A single total is needed, the number of lines of this listing that contain the string "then".

Information ->
= = = = =

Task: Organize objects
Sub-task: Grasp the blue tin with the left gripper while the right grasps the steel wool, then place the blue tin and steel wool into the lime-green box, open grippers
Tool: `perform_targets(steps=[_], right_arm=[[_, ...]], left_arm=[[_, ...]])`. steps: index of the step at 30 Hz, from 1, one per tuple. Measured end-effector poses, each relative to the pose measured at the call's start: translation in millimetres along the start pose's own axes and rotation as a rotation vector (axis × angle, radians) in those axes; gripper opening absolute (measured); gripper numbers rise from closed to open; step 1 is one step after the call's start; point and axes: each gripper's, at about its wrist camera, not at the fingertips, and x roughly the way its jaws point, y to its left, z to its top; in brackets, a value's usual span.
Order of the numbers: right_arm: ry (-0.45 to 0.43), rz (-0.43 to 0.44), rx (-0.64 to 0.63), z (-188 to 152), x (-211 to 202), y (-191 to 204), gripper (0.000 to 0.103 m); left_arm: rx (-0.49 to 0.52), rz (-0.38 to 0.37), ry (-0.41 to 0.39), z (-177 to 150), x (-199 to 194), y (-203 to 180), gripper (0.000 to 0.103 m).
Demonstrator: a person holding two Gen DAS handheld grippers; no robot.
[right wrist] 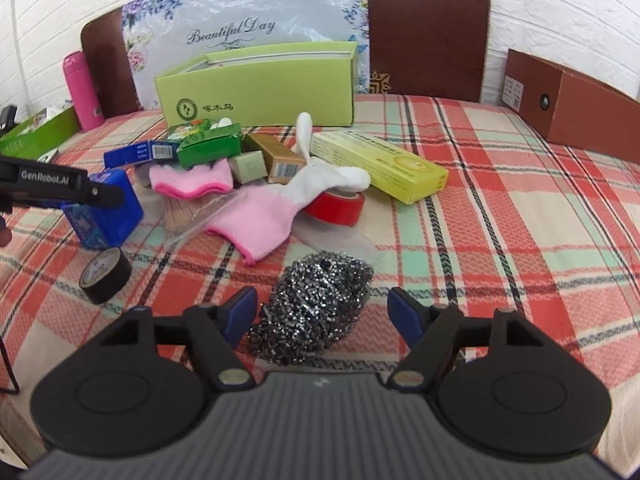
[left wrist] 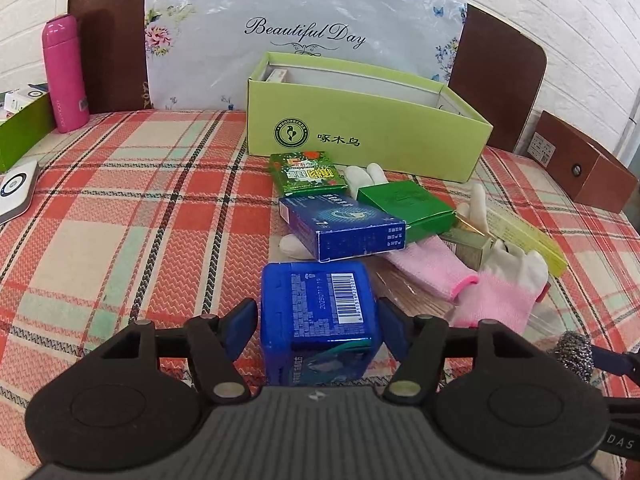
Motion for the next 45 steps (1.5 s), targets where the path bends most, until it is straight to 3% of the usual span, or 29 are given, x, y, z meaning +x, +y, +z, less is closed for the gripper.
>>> perform_targets(steps=[2,8,16,25,31,37,45], right_arm=[[0.004,0.023,0.016,-1,1,-2,0.051],[-0.012,0.066,-0.002,1,-3,1,0.039],[-0.12,0.145,-0.01,36,-23,0,0.039],[-0.289,0.18,-0.083,110,-19,3,0.039],[-0.334,0.167,-0.112,163,13,3,0.039],[-0.345,0.139,-0.146,206,64,-4,0.039],[-0.278,0.114,-0.171,231,146,-9,0.039]], left_arm=[[0.009,0.008,0.005,-1,2,-2,0.067],[0.013,-0.012,0.013,-2,-3,2,0.063],[0.066,-0.078,-0.069,11,-44,2,0.062],[0.113,-0.148,-0.256,77,-71,-17,0.062],[0.087,-0.215,-0.271,131,-39,-33,0.062],[0.069,-0.218,-0.259,179,14,-43,0.062],[0.082,-0.2,-0.19,204,88,-54,0.062]])
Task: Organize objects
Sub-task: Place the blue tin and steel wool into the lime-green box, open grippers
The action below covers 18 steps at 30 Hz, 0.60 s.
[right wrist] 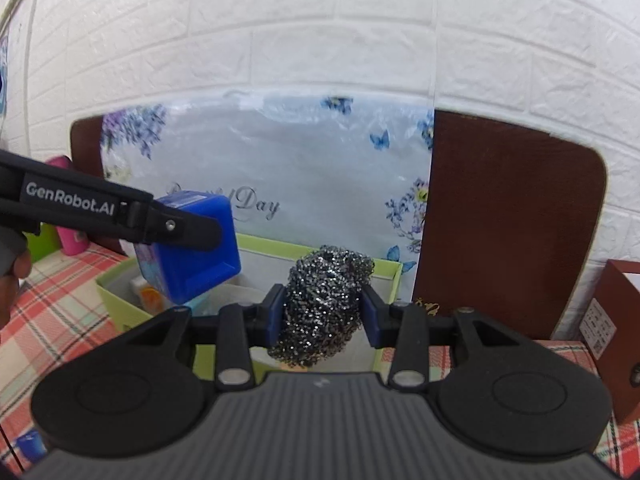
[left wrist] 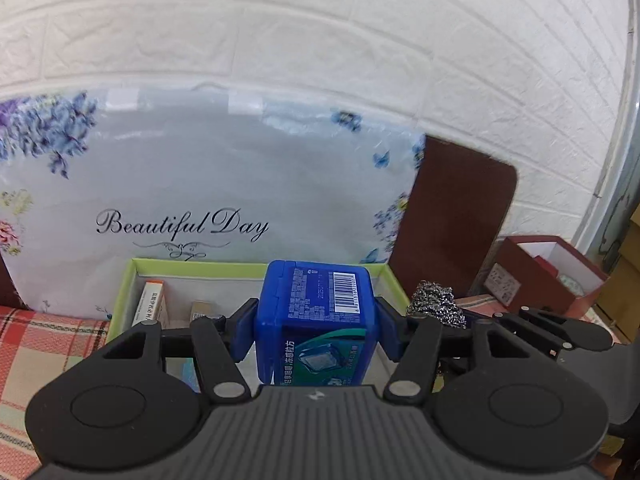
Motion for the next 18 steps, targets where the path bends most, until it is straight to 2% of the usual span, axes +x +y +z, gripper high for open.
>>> perform_targets(steps=[4,5,6,7,8,9,15,18], right_arm=[[0.034,0.012,-0.004,-5,29,-1,0.043],[0.039,0.028,-0.012,-8,35,-1,0.049],[0.046,0.044,-0.017,-9,39,0,0.065],[0.041,0.046,-0.019,-11,41,1,0.075],[0.027,0.047,-0.027,-14,41,2,0.093],[0.01,0.046,-0.04,-16,41,3,0.102],[-0.013,0.026,-0.049,-20,24,5,0.103],[-0.034,0.022,-0.033,-16,6,4,0.103]], left_arm=[[-0.004,0.02,0.031,-5,26,12,0.063],[-0.011,0.026,0.018,-8,29,15,0.068],[-0.016,0.05,0.0,-11,28,16,0.086],[-0.014,0.091,-0.016,-14,27,17,0.097],[-0.003,0.129,-0.031,-16,24,17,0.098],[0.011,0.145,-0.037,-17,22,18,0.098],[-0.056,0.148,-0.047,-15,6,28,0.098],[-0.053,0.148,-0.065,-12,-8,20,0.098]])
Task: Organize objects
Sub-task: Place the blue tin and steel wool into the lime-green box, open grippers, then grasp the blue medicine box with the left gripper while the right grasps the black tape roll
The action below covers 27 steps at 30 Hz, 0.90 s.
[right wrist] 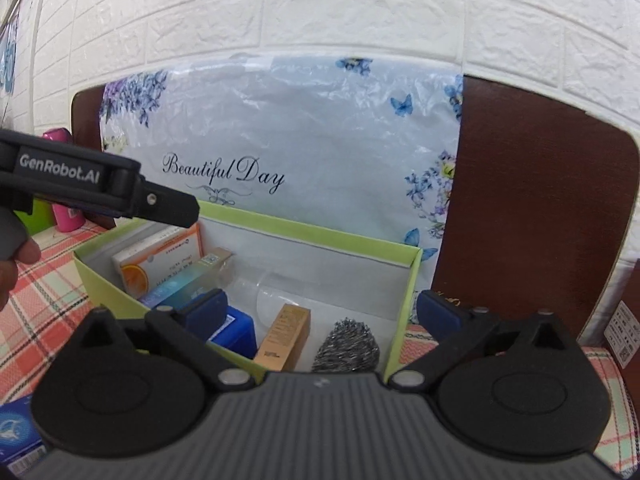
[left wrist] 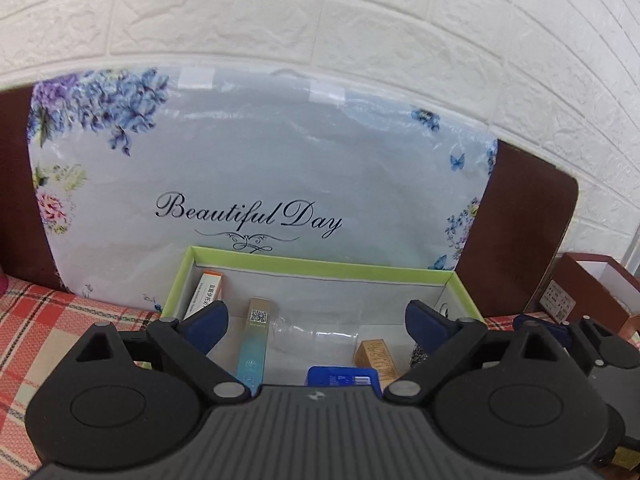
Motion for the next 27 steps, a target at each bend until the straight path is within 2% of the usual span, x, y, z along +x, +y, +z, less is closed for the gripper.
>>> perform_targets(steps=[8,14,20,27], right_arm=[[-0.05,0.021,0.077,7,-63,1,0.103],[-0.062,0.048,0.153,-5,-109,8,0.103],[-0.036,0.057,0.211,-25,-140,16,0.103],[-0.012,0.073,0.213,-48,-165,31,0.103]], left_arm=[[0.044,-0.044,-0.038,-2,-65,-25,0.098],[0.112,0.013,-0.046,-20,-111,-49,0.098],[0.105,0.034,-0.035,-44,-140,-49,0.098],[0.04,0.049,0.013,-73,-161,-29,0.098]])
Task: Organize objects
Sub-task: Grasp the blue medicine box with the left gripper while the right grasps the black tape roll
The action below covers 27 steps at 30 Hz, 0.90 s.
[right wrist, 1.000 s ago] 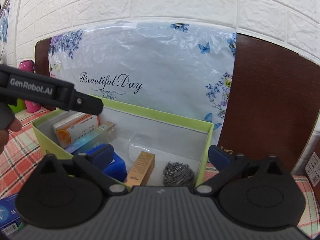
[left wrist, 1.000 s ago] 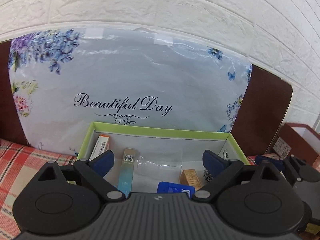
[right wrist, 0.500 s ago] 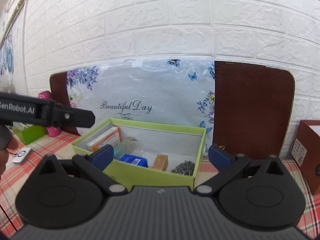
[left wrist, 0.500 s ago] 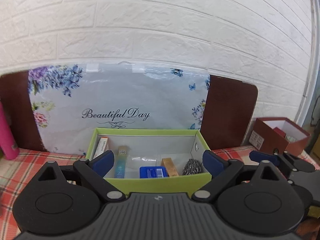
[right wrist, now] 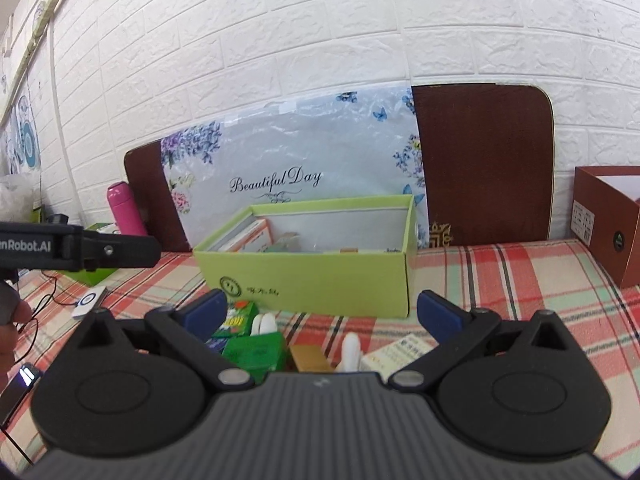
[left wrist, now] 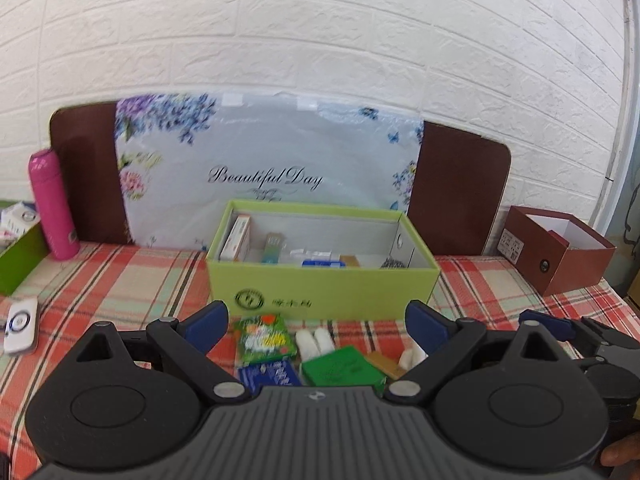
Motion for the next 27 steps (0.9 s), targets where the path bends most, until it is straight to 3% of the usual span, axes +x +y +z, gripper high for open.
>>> perform_targets(steps=[10,14,17,25,26,27], right_arm=[[0.084,0.008,-0.001,-42,-11,19,0.103],[0.158,0.118,-0.03,-60,-11,37,0.103],[0.223,0.205,-0.072,-74,-10,58,0.085],[0.334,0.32,-0.183,-105,6,105,0.067],[0.342,0.316,-0.2,-108,8,107,0.06],[0.352,0.305,-0.219,-112,11,109,0.045]], left_arm=[[-0.076,0.053,0.116,-40,4,28,0.098],[-0.103,0.085,0.145,-52,4,41,0.098],[-0.12,0.101,0.156,-56,3,50,0.098],[-0.12,0.071,0.157,-57,7,50,0.098],[-0.117,0.063,0.152,-55,10,48,0.098],[-0.116,0.059,0.15,-54,14,47,0.098]])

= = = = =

Exercise result ->
2